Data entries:
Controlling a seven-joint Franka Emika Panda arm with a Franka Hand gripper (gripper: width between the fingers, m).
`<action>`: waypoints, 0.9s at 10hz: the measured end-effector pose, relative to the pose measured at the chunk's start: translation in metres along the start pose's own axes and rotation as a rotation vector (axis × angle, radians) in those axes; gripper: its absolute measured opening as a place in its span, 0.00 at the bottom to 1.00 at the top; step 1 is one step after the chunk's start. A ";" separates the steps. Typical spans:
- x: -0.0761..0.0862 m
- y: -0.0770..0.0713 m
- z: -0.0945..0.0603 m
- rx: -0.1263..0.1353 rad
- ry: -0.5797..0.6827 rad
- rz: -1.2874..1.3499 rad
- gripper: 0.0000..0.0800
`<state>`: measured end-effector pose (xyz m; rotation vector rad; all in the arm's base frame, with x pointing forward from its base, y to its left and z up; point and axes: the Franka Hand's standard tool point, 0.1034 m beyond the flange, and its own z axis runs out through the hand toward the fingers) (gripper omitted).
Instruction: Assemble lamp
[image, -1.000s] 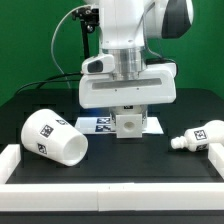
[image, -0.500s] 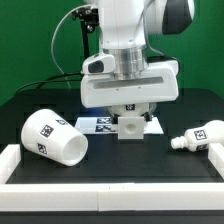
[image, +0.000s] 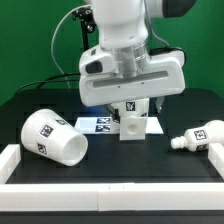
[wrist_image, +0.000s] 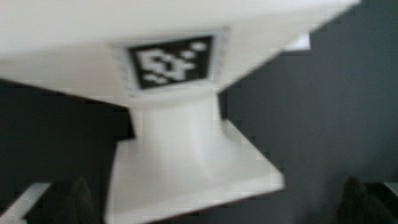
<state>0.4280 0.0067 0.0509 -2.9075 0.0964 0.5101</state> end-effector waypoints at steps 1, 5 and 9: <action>0.002 0.009 0.002 -0.001 -0.023 -0.016 0.87; -0.011 0.011 0.010 0.020 -0.229 -0.038 0.87; -0.016 0.006 -0.001 -0.095 -0.327 0.053 0.87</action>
Offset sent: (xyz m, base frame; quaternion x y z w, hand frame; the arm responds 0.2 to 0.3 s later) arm 0.0000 0.0000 0.0000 0.0000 -0.1296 0.0000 0.9916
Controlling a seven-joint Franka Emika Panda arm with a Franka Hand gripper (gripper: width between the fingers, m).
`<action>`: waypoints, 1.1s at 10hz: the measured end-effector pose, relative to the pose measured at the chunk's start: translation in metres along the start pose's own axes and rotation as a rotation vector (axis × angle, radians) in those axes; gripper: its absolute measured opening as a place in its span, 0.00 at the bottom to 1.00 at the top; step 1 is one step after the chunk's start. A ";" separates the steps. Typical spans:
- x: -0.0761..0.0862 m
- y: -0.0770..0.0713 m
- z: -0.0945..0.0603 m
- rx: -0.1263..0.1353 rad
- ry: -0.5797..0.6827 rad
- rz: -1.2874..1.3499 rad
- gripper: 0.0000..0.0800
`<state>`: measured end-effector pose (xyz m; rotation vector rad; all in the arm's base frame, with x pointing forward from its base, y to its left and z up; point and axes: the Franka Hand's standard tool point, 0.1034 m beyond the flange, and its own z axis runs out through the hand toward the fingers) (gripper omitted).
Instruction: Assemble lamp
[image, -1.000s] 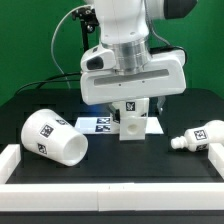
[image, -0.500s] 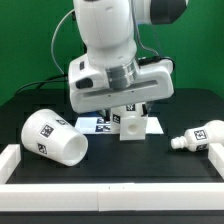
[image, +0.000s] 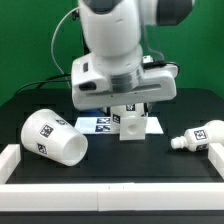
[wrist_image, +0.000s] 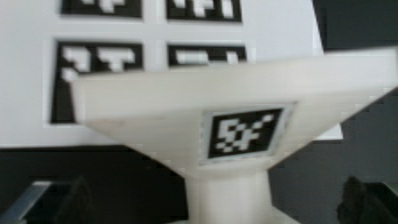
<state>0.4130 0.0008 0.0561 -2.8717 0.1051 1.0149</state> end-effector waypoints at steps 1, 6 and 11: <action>0.005 -0.010 -0.005 -0.045 -0.035 0.055 0.87; 0.014 -0.015 -0.002 -0.052 -0.044 0.090 0.87; 0.017 -0.010 -0.010 -0.061 -0.314 0.097 0.87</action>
Offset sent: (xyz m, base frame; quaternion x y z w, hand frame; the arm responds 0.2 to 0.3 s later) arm 0.0000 0.0000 0.0000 0.0000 0.0000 0.0000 1.0000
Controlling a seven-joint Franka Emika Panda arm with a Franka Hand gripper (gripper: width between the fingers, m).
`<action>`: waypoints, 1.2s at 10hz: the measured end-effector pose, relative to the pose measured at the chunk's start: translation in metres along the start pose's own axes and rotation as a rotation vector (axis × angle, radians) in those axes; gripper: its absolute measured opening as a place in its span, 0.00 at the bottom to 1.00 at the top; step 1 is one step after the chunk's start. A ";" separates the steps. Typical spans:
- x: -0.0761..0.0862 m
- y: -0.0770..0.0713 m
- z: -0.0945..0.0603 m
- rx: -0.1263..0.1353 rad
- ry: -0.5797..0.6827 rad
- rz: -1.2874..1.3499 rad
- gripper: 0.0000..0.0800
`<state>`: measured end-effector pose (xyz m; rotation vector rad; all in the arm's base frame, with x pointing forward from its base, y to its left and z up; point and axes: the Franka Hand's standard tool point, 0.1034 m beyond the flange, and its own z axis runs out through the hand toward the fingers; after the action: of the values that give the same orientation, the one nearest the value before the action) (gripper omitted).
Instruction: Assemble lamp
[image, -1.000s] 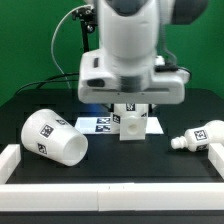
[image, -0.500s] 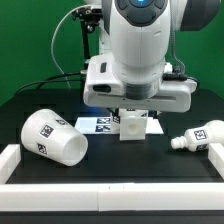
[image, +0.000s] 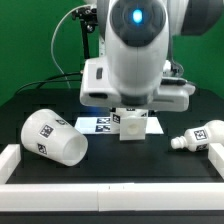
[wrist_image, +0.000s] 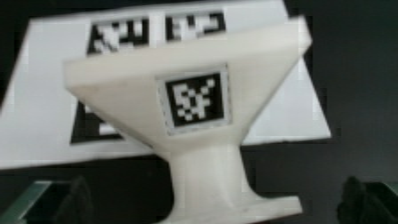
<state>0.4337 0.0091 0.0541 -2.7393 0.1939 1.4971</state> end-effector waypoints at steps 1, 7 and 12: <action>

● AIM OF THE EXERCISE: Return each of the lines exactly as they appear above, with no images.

● THE COMPLETED TASK:
Controlling a seven-joint Franka Emika Panda arm with a Franka Hand gripper (gripper: width between the fingers, m).
`<action>`: waypoints, 0.9s at 10hz: the measured end-effector pose, relative to the pose measured at the chunk's start: translation in metres along the start pose's own axes and rotation as a rotation vector (axis × angle, radians) in those axes; gripper: its absolute measured opening as a place in its span, 0.00 at the bottom to 1.00 at the top; step 1 is one step after the chunk's start. A ";" separates the steps. Typical spans:
- x: -0.0761..0.0862 m
- y: -0.0770..0.0713 m
- z: -0.0945..0.0603 m
- rx: -0.1263..0.1353 rad
- ry: -0.5797..0.6827 rad
- rz: -1.2874..1.3499 rad
- gripper: 0.0000..0.0800
`<state>`: measured end-effector pose (xyz m; rotation vector rad; all in the arm's base frame, with x pointing forward from its base, y to its left and z up; point and axes: the Franka Hand's standard tool point, 0.1034 m beyond the flange, and its own z axis runs out through the hand toward the fingers) (gripper omitted).
Instruction: Assemble lamp
[image, -1.000s] 
[image, -0.500s] 
[image, +0.000s] 
[wrist_image, +0.000s] 
<state>0.4280 0.0067 0.0509 -2.9075 0.0964 0.5101</state> end-effector waypoints at steps 1, 5 and 9: <action>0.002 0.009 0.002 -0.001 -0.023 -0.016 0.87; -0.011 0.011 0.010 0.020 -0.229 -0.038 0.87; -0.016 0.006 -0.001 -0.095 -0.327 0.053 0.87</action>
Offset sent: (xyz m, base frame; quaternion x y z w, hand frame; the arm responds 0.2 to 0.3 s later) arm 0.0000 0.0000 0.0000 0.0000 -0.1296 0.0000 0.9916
Controlling a seven-joint Franka Emika Panda arm with a Franka Hand gripper (gripper: width between the fingers, m).
`<action>`: waypoints, 1.1s at 10hz: the measured end-effector pose, relative to the pose measured at the chunk's start: translation in metres along the start pose's own axes and rotation as a rotation vector (axis × angle, radians) in those axes; gripper: its absolute measured opening as a place in its span, 0.00 at the bottom to 1.00 at the top; step 1 is one step after the chunk's start. A ";" separates the steps. Typical spans:
- x: -0.0761..0.0862 m
- y: -0.0770..0.0713 m
- z: -0.0945..0.0603 m
- rx: -0.1263..0.1353 rad
- ry: -0.5797..0.6827 rad
- rz: -1.2874..1.3499 rad
- gripper: 0.0000..0.0800
`<state>`: measured end-effector pose (xyz m; rotation vector rad; all in the arm's base frame, with x pointing forward from its base, y to its left and z up; point and axes: the Franka Hand's standard tool point, 0.1034 m beyond the flange, and its own z axis runs out through the hand toward the fingers) (gripper omitted).
Instruction: Assemble lamp
[image, -1.000s] 
[image, -0.500s] 
[image, +0.000s] 
[wrist_image, +0.000s] 
<state>0.4130 0.0008 0.0561 -2.8717 0.1051 1.0149</state> end-effector waypoints at steps 1, 6 and 11: <action>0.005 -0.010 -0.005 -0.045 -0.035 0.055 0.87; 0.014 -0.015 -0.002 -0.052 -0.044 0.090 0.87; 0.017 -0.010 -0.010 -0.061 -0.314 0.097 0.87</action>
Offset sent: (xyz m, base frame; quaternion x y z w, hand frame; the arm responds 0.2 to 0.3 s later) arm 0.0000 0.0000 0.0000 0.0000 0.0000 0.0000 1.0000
Controlling a seven-joint Franka Emika Panda arm with a Franka Hand gripper (gripper: width between the fingers, m).
`<action>`: waypoints, 1.2s at 10hz: the measured end-effector pose, relative to the pose measured at the chunk's start: translation in metres along the start pose's own axes and rotation as a rotation vector (axis × angle, radians) in those axes; gripper: its absolute measured opening as a place in its span, 0.00 at the bottom to 1.00 at the top; step 1 is one step after the chunk's start. A ";" separates the steps. Typical spans:
- x: -0.0761..0.0862 m
- y: -0.0770..0.0713 m
- z: -0.0945..0.0603 m
- rx: -0.1263..0.1353 rad
- ry: -0.5797..0.6827 rad
- rz: -1.2874..1.3499 rad
- gripper: 0.0000..0.0800
`<state>`: measured end-effector pose (xyz m; rotation vector rad; all in the arm's base frame, with x pointing forward from its base, y to its left and z up; point and axes: the Franka Hand's standard tool point, 0.1034 m beyond the flange, and its own z axis runs out through the hand toward the fingers; after the action: of the values that give the same orientation, the one nearest the value before the action) (gripper omitted).
Instruction: Assemble lamp
[image, -1.000s] 
[image, -0.500s] 
[image, +0.000s] 
[wrist_image, +0.000s] 
<state>0.4337 0.0091 0.0541 -2.7393 0.1939 1.4971</state> end-effector waypoints at steps 1, 7 and 12: <action>

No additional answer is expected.